Он вышел одним из последних, окинул взглядом толпу и почувствовал, как в груди растёт паника. От людской массы отделилась фигура и пошла ему навстречу. На ней была длинная шуба с поднятым, как у русской княгини, воротником, а шапки не было, несмотря на минус пятнадцать. В лице появилось что-то незнакомое, и, приближаясь к ней, он подумал о разбившейся кофейной чашке, которую очень аккуратно склеили.
Он её обнял. Они долго стояли и молчали.
– Я больше не уеду, – пробормотал Мартин, уткнувшись в её волосы. Он не знал, правда это или нет, но чувствовал, что это правильные слова.
– О’кей, – ответила Сесилия. – Хорошо.
18
Факультет психологии, прямоугольный колосс из красного кирпича, олицетворял борьбу между честолюбием и самоуничтожением, это был архитектурный образ внутреннего конфликта обитающих здесь студентов. Центром и доминантой здания служил широкий просторный светлый двор, но аудитории были тесными и душными. На огромных окнах висели специально заказанные шторы с узором, вытканным из букв
Сидя в одном из этих маломерных классов, Ракель Берг тщетно пыталась сосредоточиться на мелькающих на экране слайдах о психометрических тестах. Кто-то поднял руку и поинтересовался, будет ли это на экзамене. Ещё кто-то спросил, нельзя ли разослать всем презентацию по почте. Та, которая спрашивала об экзамене, снова подняла руку, чтобы рассказать, что у директора социального дома для пожилых, где она работает, явно имеются все черты психопата. Тетрадь Ракели осталась чистой.

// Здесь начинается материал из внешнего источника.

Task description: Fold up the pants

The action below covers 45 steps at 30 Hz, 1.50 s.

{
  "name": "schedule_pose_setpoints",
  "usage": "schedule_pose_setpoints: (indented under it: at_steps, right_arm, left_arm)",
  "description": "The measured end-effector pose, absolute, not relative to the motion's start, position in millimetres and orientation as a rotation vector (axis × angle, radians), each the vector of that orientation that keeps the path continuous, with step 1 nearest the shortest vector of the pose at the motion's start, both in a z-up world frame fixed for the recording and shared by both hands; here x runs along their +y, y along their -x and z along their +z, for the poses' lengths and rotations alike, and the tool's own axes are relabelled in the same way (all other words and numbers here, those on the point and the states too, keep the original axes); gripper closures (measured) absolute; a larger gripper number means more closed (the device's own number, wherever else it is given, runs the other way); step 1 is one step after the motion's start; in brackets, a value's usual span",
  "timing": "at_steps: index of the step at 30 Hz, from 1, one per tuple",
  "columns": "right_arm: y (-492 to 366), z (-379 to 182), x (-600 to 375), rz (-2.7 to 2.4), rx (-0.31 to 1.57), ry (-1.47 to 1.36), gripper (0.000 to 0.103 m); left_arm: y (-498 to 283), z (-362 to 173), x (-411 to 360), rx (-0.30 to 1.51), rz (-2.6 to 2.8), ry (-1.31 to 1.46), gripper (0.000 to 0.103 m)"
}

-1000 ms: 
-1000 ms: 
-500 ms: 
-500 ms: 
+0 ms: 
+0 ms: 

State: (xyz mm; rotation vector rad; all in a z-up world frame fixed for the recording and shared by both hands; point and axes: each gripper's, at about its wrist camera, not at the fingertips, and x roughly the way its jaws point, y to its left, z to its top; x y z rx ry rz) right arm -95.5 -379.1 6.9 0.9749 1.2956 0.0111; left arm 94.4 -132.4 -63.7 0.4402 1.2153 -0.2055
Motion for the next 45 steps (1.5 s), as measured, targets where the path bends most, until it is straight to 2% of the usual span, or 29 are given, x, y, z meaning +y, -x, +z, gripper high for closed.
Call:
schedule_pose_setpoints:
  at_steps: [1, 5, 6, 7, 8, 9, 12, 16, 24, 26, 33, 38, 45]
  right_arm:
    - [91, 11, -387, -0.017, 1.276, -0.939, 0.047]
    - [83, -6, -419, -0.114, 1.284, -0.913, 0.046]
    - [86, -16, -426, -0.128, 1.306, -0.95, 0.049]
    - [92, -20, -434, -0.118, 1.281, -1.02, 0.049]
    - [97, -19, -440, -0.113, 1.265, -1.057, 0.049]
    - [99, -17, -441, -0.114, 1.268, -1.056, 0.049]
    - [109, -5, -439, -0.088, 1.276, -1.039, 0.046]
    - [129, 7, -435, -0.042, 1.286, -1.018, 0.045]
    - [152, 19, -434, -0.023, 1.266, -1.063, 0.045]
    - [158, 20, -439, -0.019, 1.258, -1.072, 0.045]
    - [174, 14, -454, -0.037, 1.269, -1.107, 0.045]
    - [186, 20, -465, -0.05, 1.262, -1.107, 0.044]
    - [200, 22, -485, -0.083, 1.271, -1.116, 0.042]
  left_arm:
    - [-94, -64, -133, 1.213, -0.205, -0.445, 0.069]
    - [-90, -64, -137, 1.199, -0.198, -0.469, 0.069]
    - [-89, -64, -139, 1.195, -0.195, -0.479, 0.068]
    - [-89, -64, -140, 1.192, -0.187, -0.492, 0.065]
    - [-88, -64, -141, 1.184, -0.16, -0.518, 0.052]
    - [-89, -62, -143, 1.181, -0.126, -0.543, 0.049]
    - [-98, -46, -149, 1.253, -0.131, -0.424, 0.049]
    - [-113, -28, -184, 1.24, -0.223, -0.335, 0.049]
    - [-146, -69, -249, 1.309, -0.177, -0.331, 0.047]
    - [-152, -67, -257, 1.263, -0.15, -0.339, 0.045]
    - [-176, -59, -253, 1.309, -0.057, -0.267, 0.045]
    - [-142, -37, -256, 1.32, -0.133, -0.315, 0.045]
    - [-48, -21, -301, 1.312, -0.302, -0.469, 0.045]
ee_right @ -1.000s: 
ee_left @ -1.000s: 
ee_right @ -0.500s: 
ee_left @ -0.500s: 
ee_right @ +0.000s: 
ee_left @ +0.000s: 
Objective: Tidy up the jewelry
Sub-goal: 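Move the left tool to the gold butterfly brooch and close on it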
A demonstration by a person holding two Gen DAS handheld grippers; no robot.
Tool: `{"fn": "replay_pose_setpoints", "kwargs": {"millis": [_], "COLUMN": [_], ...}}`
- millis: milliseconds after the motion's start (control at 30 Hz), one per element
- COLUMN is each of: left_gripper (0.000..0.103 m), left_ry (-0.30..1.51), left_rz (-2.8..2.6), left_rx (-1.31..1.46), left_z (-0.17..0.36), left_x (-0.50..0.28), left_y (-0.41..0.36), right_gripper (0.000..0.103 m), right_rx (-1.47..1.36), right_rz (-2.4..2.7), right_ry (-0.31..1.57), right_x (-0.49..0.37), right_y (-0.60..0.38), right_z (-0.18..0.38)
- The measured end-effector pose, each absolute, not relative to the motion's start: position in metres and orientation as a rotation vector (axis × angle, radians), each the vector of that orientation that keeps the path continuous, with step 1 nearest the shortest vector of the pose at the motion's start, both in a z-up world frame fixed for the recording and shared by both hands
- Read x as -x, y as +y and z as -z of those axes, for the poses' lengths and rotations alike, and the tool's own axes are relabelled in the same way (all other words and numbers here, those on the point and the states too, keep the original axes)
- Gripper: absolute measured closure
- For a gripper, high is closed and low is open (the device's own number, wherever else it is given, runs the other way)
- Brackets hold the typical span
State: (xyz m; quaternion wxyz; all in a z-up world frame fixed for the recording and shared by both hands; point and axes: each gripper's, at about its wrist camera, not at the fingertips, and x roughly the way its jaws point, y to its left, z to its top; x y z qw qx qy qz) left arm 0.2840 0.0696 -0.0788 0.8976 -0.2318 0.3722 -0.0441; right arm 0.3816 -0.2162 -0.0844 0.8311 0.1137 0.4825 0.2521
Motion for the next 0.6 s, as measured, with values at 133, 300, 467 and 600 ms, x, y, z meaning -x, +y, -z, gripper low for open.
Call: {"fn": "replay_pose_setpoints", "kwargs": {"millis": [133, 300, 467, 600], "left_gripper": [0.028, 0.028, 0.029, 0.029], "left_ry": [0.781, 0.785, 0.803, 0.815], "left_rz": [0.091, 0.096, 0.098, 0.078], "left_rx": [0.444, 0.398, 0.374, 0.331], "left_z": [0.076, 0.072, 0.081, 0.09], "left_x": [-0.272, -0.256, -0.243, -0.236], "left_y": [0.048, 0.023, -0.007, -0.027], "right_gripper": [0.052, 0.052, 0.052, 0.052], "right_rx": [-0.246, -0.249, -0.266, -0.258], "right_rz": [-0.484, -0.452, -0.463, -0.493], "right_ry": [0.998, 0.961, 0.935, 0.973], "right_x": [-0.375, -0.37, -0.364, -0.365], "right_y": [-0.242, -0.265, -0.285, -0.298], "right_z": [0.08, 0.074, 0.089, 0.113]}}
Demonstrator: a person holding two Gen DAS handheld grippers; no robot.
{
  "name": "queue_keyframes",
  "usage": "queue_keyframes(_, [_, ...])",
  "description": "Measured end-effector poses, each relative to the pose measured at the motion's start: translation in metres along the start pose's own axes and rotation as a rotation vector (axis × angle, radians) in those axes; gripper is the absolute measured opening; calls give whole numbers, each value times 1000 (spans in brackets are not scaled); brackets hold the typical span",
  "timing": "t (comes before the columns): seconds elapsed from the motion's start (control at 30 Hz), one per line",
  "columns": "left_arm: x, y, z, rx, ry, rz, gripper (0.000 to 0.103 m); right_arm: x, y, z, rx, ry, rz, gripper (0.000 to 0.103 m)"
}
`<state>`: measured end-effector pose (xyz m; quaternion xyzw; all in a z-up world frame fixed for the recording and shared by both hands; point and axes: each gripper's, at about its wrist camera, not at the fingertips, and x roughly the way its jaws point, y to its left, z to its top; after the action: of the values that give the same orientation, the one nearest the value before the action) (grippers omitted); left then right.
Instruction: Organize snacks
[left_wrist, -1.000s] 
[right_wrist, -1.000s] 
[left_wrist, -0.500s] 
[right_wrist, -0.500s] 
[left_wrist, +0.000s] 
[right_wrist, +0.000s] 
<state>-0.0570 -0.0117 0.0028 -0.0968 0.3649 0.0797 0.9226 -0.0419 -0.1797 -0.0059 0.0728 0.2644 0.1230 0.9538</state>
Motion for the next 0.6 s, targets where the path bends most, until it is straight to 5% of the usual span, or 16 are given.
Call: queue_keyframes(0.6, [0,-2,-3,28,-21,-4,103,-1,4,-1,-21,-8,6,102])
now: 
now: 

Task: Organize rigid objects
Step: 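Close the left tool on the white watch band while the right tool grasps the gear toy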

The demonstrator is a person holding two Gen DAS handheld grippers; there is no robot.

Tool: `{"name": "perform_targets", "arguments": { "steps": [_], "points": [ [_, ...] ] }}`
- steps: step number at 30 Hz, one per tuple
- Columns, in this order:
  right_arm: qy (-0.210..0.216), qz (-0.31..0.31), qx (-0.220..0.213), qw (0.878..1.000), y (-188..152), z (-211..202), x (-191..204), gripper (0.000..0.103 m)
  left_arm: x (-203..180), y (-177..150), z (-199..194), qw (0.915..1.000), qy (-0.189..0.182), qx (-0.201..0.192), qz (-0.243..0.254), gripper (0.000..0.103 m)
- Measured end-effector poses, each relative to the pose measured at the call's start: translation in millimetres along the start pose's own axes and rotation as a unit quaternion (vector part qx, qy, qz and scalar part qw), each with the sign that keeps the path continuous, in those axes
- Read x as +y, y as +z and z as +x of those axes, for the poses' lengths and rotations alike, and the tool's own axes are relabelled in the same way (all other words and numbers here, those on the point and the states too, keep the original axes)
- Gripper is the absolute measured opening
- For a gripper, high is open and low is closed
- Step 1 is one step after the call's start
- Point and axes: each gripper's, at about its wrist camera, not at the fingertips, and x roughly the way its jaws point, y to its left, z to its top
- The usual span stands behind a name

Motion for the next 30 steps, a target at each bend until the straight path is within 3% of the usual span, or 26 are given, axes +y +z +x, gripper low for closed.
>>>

Вместо учёбы, Ракель занялась поиском сведений об авторе
Кликнув на поиск по картинкам, Ракель увидела подборку фотографий неулыбчивого вихрастого мужчины лет сорока – сорока пяти. В определённом смысле, он хорошо выглядел – как старый добрый знакомый. На более ранних снимках Франке был моложе и жизнерадостнее. Улыбаясь на камеру, в красном шарфе и твидовом пальто в ёлочку он стоял на фоне какой-то старой стены. В ролике на «Ютубе», записанном на прошлогодней Франкфуртской книжной ярмарке, он десять минут говорил о теме воссоединения Германии в современном немецком романе. Звучный голос, точные ясные формулировки.
Ракель с трудом могла представить, что существует какая-то связь между матерью, какой она её помнила, и человеком на чёрно-белом пресс-портрете. Мужчина средних лет, принимающий серьёзный вид, невольно опускается до смешного, хоть сам этого не осознаёт. У Густава есть несколько действительно удачных официальных снимков, где его лицо расслабленно, открыто и полностью избавлено от маски, которую надевают люди под прицелом объектива. Густава снимал его приятель фотограф. Ракель даже как-то встречалась с ним на вернисаже в Берлине, и её тогда поразил его подход к делу, он как будто осторожно исследовал фасад в поисках трещин, где скрыто некрасивое и потаённое. Когда он был рядом, ей казалось, что за ней наблюдают, но не оценивают. Фотограф Филипа Франке так явно не умел. Снимки получились закрытыми, плоскими и статичными. И, только услышав голос и увидев мимику писателя, Ракель начала улавливать личность. Пристальный взгляд, полная сосредоточенность, тяжело дышит, когда думает, морщится, когда произносит слова, кажущиеся ему недостаточными. Шутки полны едкой самоиронии, и внезапная смущённая улыбка.
Стулья вокруг заскрипели, начался перерыв.